Kunming, Tibet No Comments »

It is difficult, at best, to encapsulate travel experience in a few hundred words. ‘But a summary should be concise’, you’d say. And we agree. So here goes our feeble attempt to cram our travel experience, all 12 days , into the impossible, proverbial nutshell. From the get-go, right from jump-street, we knew that backpacking through the northern China could prove to be the best of times or the worst of times. Looking back, it was truly the former.
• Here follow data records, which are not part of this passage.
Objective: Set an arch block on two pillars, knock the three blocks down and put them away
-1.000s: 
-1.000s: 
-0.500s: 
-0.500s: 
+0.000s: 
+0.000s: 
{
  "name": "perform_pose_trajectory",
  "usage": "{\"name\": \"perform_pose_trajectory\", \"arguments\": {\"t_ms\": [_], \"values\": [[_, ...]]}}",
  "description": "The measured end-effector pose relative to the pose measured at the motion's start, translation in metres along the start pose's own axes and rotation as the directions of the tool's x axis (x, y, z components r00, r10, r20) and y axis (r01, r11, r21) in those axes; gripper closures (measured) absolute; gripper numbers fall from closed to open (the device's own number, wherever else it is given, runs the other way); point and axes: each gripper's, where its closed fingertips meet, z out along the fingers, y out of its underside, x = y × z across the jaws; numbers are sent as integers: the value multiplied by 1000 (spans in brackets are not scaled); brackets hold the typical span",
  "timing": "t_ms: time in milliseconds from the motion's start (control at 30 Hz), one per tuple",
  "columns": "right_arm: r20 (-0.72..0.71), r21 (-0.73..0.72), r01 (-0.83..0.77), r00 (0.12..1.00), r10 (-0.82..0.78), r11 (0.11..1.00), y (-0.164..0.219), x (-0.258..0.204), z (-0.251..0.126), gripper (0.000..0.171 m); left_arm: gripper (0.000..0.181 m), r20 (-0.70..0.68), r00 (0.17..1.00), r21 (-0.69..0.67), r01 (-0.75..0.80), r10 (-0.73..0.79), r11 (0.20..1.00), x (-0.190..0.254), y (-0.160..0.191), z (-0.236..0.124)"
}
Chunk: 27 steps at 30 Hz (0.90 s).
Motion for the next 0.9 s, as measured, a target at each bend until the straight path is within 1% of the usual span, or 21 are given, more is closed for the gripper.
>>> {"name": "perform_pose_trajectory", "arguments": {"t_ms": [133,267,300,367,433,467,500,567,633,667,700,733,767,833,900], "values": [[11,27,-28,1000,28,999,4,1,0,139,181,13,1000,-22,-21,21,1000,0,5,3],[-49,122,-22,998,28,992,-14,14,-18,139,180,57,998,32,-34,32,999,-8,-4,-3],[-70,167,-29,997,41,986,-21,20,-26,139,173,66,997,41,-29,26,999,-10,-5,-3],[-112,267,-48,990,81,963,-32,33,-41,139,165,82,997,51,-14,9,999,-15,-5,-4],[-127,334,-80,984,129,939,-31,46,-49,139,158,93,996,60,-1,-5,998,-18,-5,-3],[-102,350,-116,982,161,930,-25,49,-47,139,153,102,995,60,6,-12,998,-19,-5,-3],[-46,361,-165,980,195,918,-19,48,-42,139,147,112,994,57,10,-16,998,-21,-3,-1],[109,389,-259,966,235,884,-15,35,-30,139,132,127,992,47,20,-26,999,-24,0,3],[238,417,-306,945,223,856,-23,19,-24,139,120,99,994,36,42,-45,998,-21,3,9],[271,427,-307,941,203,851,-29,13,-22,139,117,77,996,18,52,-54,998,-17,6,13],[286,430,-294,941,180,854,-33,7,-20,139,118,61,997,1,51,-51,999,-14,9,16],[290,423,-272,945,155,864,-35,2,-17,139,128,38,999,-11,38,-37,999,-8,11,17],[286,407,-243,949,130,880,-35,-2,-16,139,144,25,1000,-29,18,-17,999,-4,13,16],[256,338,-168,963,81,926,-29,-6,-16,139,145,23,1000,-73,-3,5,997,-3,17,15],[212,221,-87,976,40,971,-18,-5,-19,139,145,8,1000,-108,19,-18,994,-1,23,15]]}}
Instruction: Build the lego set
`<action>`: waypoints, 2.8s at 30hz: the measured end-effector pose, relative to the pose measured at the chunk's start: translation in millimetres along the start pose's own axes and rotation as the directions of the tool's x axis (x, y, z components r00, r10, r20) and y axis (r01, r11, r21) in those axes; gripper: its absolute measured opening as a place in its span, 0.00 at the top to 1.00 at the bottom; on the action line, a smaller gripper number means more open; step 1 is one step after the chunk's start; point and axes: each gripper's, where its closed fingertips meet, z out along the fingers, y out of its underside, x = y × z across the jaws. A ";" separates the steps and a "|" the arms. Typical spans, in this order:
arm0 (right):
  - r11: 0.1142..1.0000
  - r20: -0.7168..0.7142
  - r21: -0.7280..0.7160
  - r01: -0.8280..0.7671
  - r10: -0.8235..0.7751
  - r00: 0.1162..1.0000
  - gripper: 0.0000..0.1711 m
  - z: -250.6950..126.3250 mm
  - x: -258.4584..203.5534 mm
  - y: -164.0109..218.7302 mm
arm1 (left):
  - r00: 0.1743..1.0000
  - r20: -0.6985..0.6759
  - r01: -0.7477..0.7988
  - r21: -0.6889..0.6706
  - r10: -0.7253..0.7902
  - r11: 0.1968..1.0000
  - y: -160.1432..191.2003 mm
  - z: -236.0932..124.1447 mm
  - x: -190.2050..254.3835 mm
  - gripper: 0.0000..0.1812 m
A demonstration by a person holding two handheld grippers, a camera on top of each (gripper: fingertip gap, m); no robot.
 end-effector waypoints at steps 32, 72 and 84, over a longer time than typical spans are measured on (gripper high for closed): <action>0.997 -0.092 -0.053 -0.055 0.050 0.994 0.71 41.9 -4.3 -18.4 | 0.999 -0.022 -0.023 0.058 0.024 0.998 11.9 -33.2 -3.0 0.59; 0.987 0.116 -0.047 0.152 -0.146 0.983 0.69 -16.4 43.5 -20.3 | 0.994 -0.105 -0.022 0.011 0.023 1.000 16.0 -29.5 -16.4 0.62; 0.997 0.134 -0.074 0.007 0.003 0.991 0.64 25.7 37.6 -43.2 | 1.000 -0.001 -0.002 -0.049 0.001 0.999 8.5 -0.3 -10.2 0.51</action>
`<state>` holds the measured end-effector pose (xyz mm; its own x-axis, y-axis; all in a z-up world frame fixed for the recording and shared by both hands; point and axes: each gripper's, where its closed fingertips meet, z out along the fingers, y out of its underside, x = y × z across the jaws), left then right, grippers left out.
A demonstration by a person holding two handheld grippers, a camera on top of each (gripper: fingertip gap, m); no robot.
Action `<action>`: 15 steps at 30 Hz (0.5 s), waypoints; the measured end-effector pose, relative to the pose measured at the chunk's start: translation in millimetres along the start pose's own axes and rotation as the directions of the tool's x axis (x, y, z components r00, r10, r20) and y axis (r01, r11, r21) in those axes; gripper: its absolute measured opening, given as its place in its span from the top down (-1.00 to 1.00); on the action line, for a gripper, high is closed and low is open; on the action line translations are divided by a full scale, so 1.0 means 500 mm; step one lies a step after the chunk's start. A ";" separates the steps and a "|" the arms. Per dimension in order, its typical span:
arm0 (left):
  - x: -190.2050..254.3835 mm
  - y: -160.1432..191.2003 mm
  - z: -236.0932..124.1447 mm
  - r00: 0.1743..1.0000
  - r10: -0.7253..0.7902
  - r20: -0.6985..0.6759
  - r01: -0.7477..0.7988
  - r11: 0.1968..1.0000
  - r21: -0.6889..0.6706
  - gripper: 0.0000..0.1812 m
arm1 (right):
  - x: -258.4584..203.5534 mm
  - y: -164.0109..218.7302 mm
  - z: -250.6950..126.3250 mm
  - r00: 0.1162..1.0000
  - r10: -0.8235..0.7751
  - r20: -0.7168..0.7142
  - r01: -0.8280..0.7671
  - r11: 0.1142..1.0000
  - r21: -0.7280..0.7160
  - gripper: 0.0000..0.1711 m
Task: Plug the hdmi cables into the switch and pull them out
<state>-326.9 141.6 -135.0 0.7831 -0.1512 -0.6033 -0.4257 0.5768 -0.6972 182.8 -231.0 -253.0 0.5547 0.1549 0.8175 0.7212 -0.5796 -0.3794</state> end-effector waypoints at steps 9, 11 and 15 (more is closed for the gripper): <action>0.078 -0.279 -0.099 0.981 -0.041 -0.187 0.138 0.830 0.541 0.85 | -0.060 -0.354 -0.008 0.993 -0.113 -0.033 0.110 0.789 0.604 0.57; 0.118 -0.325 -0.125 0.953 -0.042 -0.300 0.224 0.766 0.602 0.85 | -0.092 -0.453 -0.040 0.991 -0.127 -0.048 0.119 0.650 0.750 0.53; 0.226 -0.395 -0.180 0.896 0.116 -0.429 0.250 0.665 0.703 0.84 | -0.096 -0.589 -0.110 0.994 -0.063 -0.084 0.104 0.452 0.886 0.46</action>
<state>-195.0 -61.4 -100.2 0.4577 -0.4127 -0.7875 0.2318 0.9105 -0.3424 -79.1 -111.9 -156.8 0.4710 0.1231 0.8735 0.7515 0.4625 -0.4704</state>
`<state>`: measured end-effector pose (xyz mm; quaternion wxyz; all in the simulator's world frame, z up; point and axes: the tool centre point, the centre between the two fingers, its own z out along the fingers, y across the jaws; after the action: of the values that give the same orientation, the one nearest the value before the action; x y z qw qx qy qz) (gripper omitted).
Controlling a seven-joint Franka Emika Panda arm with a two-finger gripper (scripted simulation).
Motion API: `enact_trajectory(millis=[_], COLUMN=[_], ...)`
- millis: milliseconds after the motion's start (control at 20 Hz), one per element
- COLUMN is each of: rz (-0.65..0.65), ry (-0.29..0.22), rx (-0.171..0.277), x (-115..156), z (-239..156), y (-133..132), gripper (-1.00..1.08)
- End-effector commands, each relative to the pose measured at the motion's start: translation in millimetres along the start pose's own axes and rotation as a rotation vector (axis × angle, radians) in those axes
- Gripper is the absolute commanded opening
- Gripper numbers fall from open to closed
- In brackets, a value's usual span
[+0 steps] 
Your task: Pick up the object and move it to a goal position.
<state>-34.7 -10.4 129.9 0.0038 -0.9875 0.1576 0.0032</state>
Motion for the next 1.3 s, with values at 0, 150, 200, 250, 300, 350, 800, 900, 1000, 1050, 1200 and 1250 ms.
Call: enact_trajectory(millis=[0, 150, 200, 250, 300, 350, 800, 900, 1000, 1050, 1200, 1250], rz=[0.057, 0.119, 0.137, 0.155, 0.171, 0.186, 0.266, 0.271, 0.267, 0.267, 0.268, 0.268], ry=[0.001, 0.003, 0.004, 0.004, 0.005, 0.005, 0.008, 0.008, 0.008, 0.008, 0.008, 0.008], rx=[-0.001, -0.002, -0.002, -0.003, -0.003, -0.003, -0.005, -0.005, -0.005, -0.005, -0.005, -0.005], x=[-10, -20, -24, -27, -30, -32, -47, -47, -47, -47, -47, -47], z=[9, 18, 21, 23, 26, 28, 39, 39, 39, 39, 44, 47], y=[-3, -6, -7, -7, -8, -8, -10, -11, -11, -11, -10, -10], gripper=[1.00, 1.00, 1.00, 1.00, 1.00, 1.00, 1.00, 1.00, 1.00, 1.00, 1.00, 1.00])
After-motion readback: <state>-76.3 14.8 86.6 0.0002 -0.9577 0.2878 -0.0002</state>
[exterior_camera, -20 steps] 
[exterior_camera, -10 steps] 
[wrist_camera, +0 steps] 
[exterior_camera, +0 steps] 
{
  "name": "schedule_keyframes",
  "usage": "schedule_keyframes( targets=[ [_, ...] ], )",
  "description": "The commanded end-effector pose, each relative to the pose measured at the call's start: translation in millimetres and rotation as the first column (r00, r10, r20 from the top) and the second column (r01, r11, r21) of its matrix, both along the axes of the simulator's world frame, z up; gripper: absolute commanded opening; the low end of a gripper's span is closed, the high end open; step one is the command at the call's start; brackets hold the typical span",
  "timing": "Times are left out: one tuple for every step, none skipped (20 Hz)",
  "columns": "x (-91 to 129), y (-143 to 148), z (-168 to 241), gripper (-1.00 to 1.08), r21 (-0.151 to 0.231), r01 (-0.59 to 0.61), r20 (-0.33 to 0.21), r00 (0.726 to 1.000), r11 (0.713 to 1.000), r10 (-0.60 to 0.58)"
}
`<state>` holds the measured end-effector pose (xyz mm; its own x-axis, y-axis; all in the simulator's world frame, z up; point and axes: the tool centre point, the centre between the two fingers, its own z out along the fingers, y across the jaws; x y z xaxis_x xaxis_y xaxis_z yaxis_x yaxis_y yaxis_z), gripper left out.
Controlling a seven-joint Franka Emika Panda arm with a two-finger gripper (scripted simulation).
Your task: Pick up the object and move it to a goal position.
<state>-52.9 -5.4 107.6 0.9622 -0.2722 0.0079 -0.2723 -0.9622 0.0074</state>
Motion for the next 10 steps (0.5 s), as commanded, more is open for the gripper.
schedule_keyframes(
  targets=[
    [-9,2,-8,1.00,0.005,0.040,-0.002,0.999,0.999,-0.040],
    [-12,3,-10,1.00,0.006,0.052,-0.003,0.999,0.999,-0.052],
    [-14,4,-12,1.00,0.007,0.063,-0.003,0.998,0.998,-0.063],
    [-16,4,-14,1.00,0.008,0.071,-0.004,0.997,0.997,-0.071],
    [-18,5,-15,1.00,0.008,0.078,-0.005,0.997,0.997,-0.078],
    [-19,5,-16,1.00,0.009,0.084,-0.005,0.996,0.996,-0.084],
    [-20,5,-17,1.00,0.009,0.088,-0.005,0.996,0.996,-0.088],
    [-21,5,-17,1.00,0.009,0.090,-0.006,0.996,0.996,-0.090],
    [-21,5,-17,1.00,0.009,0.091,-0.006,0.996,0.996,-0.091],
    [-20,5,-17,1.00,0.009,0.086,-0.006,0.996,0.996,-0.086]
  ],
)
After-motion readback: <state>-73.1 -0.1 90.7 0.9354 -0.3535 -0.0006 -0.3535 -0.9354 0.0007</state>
One cannot help but marvel at the uniqueness of armies buried and resurrected; of never-ending walls disappearing into the clouds; of clouds of smog and olympic dreams; of whole cities stuck in time and of a Buddha statue with a toe so big that it still dwarfs the combined height of two grown men. Tibetan vocalizations and bus rides on the edge of nothing; we’ll never forget. Monastries and temples, mushrooms on a stick, riverside theatres and pedalling thru rice paddies; these lie within our dreams. More than decent spendings, big old moons and snow mountains; much more than misty karst peaks, fast-flowing rivers and rice terraces and superceding even Jiuzhaigou, China’s treasures are its people.The family from the hotel in Lijiang, the Naxi ladies, the Tibetan singers, the driver from Simatai and the many others whose names we don’t know.